上の写真と見比べれば、バスの時は少々緊張もあったのかもな。
翌日は定期受診、その次の日は療育センターで打ち合わせのため早帰りしたので、
今日が本当に、初めてのスクールバスの日になった。
昨夜の夜なべ君は、もしかするとバスの緊張もあったのだろうか。
プールもあり、トマトの収穫もあり、運動の時間もあり、盛りだくさんの後の初バス。
私は、バスに乗れるかの体調を判断する、担任の先生との約束の時間を過ぎても、
まだ電話かかってくるんじゃないかとドキドキして、いつでも出かけられるよう待機していたが、
いつのまにか転寝していた。
定期試験中で早く帰ってきていたおねえRに、
「ちょっと、おかーさん、3時過ぎとうよ!ちーくんのお迎えは?」
と声かけられて、目が覚めた。(もともとちゃんと、アラームはつけてました)
いつもなら14時半には出かける準備をしているのだ。
うちから停留地まで、大きく3ルート位あり、一番よさげなルートで向かったが、意外に時間かかった。
やっぱり20分。
停車予定時間よりも少し前に到着すると、担任の先生が既に待っていた。
バスには念のため、もう一人の担任の先生が乗ってくれているそうだ。
予定を大きく遅れず、バス到着。
バス乗車直後に、ずるずる分泌物があったらしく、まだ乗ってない子がいたため、
イレギュラーに看護師さんに吸引してもらって、乗車中は問題無し。
眠そうだったが寝るのはもったいない、と、頑張って起きて乗っていた、とのことだった。
楽しく乗っていたようだ。
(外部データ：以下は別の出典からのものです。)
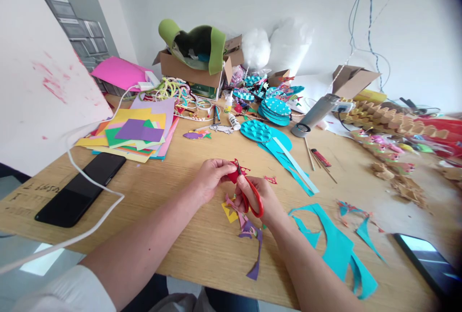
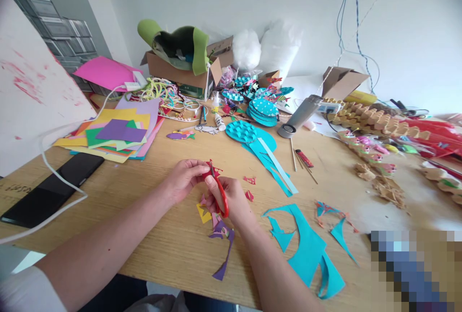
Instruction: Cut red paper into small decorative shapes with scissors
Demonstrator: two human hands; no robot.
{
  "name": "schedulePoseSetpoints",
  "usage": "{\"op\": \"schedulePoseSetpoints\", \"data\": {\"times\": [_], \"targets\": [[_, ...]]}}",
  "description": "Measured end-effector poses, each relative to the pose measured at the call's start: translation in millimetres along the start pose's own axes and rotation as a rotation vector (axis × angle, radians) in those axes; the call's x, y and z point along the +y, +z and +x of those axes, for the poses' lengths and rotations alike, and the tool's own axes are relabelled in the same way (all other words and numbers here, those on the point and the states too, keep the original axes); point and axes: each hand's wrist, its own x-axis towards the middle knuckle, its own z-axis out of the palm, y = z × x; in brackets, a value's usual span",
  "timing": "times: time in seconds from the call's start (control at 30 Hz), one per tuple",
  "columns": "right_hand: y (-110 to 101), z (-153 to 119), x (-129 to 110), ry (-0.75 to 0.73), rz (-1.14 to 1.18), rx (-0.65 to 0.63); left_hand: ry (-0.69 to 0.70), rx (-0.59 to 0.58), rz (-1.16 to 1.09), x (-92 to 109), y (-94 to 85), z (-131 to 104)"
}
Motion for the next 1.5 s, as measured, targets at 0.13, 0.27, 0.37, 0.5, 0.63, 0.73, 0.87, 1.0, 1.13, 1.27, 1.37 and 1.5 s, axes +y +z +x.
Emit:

本当によかった。
帰路の車内で、力に、バス楽しかった?
と尋ねるとこんな顔。
んふふ、内緒、
と言っているのか、いないのか。
帰宅後はさすがに疲れた様子もあったが、
機嫌よく夜まで過ごし早寝した。
いつものお迎え時間よりも1時間ほど遅く出かけられた。
たった1時間、と思われるかもしれないが、
私にとっての1時間は、めちゃくちゃ大きい。貴重な貴重な時間だ。
お迎え後すぐに注入、夕食準備して、力を風呂に入れ、夕食、寝かせたあとは、
夕食片づけ、器具等消毒作業して、洗濯、夜中の注入、と続くのだが、
その、夕方から就寝までの一連の流れが、とても楽に感じられた。
まだ一回しか乗ってないので、これからどうなることやら、だが、
私たちにとっては大きな一歩を踏み出した、と感じている。
これも、私たちのリクエストを受け、前向きに進めてくれた多くの皆さんのおかげだ。感謝したい。